Thank you for posting that. I now understand what you mean.
An example would be a Muslim, serial adulterer, becomes Christian. They see and understand just how bad adultery is, and in conformity to God’s law, stops committing adultery. He may still look on women sinfully, from time to time, but has stopped the practice of adultery.
Fortunately, he exercised his free will, and stopped the practice out of love of God. He refrained from habitual behavior because he developed an understanding, and love for God he didn’t have before. Not that he isn’t tempted, just that he chooses not to engage in the temptation.
An unbeliever cannot stop sinning unless God so wills it. This comes directly out of the Catholic Council of Orange:
CANON 4. If anyone maintains that God awaits our will to be cleansed from sin, but does not confess that even our will to be cleansed comes to us through the infusion and working of the Holy Spirit, he resists the Holy Spirit himself who says through Solomon, "The will is prepared by the Lord" (Prov. 8:35, LXX), and the salutary word of the Apostle, "For God is at work in you, both to will and to work for his good pleasure" (Phil. 2:13).
CANON 7. If anyone affirms that we can form any right opinion or make any right choice which relates to the salvation of eternal life, as is expedient for us, or that we can be saved, that is, assent to the preaching of the gospel through our natural powers without the illumination and inspiration of the Holy Spirit, who makes all men gladly assent to and believe in the truth, he is led astray by a heretical spirit, and does not understand the voice of God who says in the Gospel, "For apart from me you can do nothing" (John 15:5), and the word of the Apostle, "Not that we are competent of ourselves to claim anything as coming from us; our competence is from God" (2 Cor. 3:5).
CANON 8. If anyone maintains that some are able to come to the grace of baptism by mercy but others through free will, which has manifestly been corrupted in all those who have been born after the transgression of the first man, it is proof that he has no place in the true faith. For he denies that the free will of all men has been weakened through the sin of the first man, or at least holds that it has been affected in such a way that they have still the ability to seek the mystery of eternal salvation by themselves without the revelation of God. The Lord himself shows how contradictory this is by declaring that no one is able to come to him "unless the Father who sent me draws him" (John 6:44), as he also says to Peter, "Blessed are you, Simon Bar-Jona! For flesh and blood has not revealed this to you, but my Father who is in heaven" (Matt. 16:17), and as the Apostle says, "No one can say 'Jesus is Lord' except by the Holy Spirit" (1 Cor. 12:3).

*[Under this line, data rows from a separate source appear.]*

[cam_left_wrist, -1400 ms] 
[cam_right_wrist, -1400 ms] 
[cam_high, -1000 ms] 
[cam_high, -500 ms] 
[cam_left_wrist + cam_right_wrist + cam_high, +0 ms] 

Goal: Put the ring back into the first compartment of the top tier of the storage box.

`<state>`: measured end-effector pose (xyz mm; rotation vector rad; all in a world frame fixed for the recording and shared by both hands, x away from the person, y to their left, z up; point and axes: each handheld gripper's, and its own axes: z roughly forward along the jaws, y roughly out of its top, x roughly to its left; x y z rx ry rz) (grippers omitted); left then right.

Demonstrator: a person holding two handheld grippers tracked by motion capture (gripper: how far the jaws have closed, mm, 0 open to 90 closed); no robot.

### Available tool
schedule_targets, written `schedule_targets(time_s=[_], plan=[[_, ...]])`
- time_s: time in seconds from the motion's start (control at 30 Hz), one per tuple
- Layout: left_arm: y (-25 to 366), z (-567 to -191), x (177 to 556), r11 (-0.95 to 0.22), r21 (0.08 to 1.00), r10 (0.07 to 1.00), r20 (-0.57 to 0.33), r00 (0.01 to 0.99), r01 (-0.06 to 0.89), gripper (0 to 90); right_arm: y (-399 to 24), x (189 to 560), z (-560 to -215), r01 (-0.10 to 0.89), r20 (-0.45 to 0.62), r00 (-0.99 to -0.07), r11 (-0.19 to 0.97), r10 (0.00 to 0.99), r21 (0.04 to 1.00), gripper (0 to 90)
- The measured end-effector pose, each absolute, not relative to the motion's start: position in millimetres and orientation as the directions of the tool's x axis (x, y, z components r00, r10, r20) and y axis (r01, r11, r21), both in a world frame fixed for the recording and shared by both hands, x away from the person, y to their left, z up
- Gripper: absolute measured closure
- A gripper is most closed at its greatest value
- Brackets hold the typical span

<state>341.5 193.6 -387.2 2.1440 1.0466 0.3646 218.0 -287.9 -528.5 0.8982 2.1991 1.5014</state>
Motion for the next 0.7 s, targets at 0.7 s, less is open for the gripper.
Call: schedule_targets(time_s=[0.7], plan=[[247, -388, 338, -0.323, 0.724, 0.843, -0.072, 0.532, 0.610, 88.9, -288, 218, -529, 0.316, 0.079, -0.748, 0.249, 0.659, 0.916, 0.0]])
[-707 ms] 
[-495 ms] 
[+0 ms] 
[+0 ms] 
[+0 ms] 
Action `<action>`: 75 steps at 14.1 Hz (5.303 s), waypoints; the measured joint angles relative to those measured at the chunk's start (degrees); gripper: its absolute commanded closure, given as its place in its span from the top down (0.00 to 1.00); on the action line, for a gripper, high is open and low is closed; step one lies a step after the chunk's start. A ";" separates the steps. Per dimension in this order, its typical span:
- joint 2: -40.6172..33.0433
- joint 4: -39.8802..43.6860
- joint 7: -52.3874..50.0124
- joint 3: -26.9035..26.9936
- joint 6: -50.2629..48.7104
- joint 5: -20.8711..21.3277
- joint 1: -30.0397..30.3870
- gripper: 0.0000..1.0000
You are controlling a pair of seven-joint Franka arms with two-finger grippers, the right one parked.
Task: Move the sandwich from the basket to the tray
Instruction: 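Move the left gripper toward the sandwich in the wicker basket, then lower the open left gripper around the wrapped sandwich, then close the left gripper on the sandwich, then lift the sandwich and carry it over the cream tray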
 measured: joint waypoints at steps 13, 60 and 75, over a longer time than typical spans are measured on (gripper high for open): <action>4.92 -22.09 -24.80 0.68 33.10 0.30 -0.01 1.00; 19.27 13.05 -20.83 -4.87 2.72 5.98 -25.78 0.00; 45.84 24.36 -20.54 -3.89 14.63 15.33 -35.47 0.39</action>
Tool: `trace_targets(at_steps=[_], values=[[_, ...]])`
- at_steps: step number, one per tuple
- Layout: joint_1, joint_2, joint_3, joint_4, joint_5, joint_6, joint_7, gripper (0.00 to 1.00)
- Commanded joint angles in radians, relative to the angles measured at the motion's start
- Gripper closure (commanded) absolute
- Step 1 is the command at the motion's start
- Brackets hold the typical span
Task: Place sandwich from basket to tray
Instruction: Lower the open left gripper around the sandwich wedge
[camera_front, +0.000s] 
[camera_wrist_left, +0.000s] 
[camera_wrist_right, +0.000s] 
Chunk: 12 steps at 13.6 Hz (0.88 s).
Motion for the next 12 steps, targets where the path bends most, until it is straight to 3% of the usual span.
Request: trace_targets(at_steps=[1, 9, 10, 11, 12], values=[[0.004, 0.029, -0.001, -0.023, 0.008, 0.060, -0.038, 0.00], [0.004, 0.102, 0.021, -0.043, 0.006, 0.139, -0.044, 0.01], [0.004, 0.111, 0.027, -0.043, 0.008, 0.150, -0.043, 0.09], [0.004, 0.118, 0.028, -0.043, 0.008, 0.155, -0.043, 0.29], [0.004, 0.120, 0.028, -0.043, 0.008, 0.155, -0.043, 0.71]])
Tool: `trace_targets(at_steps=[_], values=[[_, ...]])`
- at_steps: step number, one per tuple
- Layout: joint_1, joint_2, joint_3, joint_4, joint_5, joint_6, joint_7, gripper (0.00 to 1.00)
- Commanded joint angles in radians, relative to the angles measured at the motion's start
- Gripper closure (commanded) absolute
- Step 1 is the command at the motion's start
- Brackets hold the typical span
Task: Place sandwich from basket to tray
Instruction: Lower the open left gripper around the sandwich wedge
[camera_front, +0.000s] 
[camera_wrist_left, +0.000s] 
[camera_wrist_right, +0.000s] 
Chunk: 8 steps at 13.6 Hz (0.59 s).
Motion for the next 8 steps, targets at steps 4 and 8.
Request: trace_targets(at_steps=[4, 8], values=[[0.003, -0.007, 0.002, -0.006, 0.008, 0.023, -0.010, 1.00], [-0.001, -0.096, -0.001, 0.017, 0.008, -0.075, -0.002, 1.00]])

CANON 23. Concerning the will of God and of man. Men do their own will and not the will of God when they do what displeases him; but when they follow their own will and comply with the will of God, however willingly they do so, yet it is his will by which what they will is both prepared and instructed.
In your example, if a Muslim were to become a Christian, it is only because God has so enlightened His heart and brought him to the point where he will repent. It isn't because of something he's done by his "will". As Canon 23 states, man does their own will-not God's will. God changes the heart to comply with His will.
Any other view is not the true faith according to the Council of Orange. I happen to agree with their analysis.